Kepala Otoritas Jasa Keuangan (OJK) Malang, Farid Faletahan, menyatakan inflasi di wilayah Malang Raya hingga periode terkini masih berada dalam kondisi terkendali. Tingkat inflasi tercatat sebesar 1,64 persen dan dinilai masih berada dalam rentang yang wajar bagi perekonomian daerah.
Farid menjelaskan, inflasi yang relatif rendah menjadi indikator positif karena tidak disertai lonjakan harga yang signifikan. Menurutnya, stabilitas harga tersebut menunjukkan keseimbangan antara permintaan dan pasokan yang masih terjaga.
“Masih ada inflasi, tapi terkendali. Ini mencerminkan demand dan supply yang relatif seimbang,” ujar Farid pada Sabtu, 24 Januari 2025.

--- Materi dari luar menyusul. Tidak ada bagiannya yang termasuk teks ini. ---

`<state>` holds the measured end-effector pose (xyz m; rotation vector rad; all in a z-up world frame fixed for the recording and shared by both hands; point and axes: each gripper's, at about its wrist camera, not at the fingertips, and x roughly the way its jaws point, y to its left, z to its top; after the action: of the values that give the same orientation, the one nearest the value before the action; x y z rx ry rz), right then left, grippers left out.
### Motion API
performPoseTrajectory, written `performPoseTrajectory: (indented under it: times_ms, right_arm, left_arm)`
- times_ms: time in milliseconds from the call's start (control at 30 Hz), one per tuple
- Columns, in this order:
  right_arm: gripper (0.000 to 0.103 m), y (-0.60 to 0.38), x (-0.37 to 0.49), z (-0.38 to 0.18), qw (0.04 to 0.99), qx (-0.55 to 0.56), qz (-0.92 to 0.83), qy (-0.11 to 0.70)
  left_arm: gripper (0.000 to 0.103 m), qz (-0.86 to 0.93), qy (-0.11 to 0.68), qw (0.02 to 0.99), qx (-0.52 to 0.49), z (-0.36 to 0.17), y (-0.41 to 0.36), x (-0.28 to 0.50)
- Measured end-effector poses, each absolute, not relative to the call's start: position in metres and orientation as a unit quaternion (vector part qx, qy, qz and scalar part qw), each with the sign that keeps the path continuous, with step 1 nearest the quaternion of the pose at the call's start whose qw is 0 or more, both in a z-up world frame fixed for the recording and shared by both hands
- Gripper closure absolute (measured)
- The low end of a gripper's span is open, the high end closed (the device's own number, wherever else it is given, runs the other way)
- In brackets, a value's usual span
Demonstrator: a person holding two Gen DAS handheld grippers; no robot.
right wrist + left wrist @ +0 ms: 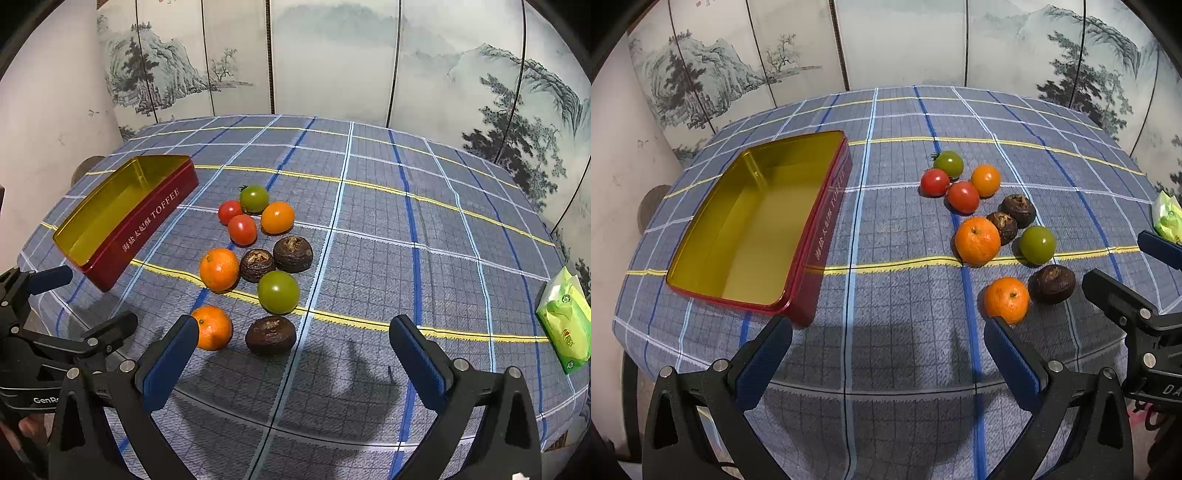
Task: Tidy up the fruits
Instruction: 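Move the left gripper toward the mandarin orange at the fruit cluster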
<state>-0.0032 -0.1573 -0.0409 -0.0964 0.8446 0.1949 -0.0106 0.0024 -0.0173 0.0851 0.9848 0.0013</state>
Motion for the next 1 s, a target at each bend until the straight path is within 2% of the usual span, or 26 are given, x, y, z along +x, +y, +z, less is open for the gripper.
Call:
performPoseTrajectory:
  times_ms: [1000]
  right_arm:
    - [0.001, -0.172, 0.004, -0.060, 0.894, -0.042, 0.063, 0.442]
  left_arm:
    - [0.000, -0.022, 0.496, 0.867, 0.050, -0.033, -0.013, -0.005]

Menjelang bulan Ramadan, Farid memperkirakan aktivitas ekonomi akan meningkat mengikuti pola musiman. Ia memproyeksikan pembiayaan dan konsumsi masyarakat akan tumbuh seiring naiknya kebutuhan selama bulan puasa.
Peningkatan konsumsi tersebut diharapkan memberi dampak positif bagi berbagai sektor ekonomi, mulai dari penyaluran kredit, bertambahnya aktivitas usaha, hingga meningkatnya perputaran ekonomi di daerah.
“Harapannya, di awal tahun ini pertumbuhan kredit meningkat, konsumsi meningkat, dan kegiatan ekonomi semakin bergerak, sehingga mendorong pertumbuhan ekonomi secara keseluruhan,” kata Farid.
OJK Malang, lanjut Farid, juga terus melakukan pengawasan untuk menjaga stabilitas sektor jasa keuangan, terutama menghadapi momentum Ramadan dan periode tahun ajaran baru yang kerap memicu tekanan harga serta peningkatan kebutuhan pembiayaan masyarakat.